> **Data section**:
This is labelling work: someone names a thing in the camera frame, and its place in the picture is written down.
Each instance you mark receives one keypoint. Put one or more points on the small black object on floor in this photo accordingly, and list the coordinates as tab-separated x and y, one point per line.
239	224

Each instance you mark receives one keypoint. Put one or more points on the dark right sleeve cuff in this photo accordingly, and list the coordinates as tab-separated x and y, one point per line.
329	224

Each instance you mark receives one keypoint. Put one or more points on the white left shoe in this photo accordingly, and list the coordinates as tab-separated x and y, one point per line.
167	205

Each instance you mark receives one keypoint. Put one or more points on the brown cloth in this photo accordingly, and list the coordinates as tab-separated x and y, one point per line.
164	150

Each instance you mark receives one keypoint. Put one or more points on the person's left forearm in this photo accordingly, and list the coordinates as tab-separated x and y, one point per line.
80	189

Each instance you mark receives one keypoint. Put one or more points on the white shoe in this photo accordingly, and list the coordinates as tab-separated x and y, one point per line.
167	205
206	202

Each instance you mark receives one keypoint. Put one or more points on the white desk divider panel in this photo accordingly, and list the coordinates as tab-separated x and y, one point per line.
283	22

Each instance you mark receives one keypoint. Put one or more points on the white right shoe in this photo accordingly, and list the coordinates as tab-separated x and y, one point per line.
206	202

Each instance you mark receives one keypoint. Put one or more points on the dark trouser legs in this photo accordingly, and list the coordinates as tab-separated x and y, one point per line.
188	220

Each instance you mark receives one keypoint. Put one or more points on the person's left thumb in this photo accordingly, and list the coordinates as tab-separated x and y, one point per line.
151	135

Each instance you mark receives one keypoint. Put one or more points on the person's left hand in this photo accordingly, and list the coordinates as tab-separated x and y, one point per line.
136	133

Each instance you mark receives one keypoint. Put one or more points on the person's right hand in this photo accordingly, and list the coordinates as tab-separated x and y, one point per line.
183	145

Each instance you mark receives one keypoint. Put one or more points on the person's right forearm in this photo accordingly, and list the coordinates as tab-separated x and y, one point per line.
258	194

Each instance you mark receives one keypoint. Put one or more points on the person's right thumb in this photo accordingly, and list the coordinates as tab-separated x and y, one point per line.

> **Exercise**: The full listing above needs to be transcribed exactly.

> **The answer**:
This is labelling work: someone names a thing in the camera frame, and its place in the picture is written down.
Each instance you mark receives one keypoint. Put one or more points on the small black object on floor in this photo accordingly, and list the coordinates as tab-separated x and y, one point per line.
239	224

Each instance you mark receives one keypoint. Put one or more points on the dark right sleeve cuff in this photo accordingly, and list the coordinates as tab-separated x and y, one point per line.
329	224

Each instance you mark receives one keypoint. Put one or more points on the white left shoe in this photo accordingly, and list the coordinates as tab-separated x and y, one point per line.
167	205

Each instance you mark receives one keypoint. Put one or more points on the brown cloth in this photo accordingly, and list the coordinates as tab-separated x and y, one point per line.
164	150

Each instance you mark receives one keypoint. Put one or more points on the person's left forearm in this photo accordingly, and list the coordinates as tab-separated x and y, one point per line.
80	189

Each instance you mark receives one keypoint. Put one or more points on the white shoe in this photo accordingly, and list the coordinates as tab-separated x and y, one point per line.
167	205
206	202

Each instance you mark receives one keypoint. Put one or more points on the white desk divider panel in this photo accordingly, and list the coordinates as tab-separated x and y, one point per line.
283	22

Each instance you mark receives one keypoint. Put one or more points on the white right shoe in this photo accordingly, and list the coordinates as tab-separated x and y, one point per line.
206	202

Each instance you mark receives one keypoint. Put one or more points on the dark trouser legs in this photo accordingly, and list the coordinates as tab-separated x and y, one point per line.
188	220

Each instance you mark receives one keypoint. Put one or more points on the person's left thumb in this photo accordingly, and list the coordinates as tab-separated x and y, one point per line.
151	135

Each instance you mark receives one keypoint. Put one or more points on the person's left hand in this photo accordingly, and list the coordinates as tab-separated x and y, one point per line.
136	133

Each instance you mark receives one keypoint. Put one or more points on the person's right hand in this photo accordingly, and list the coordinates as tab-separated x and y, one point per line.
183	145

Each instance you mark receives one keypoint. Put one or more points on the person's right forearm in this photo accordingly, and list the coordinates as tab-separated x and y, one point per line.
258	194

Each instance you mark receives one keypoint. Put one or more points on the person's right thumb in this photo accordingly, and list the coordinates as tab-separated x and y, one point per line.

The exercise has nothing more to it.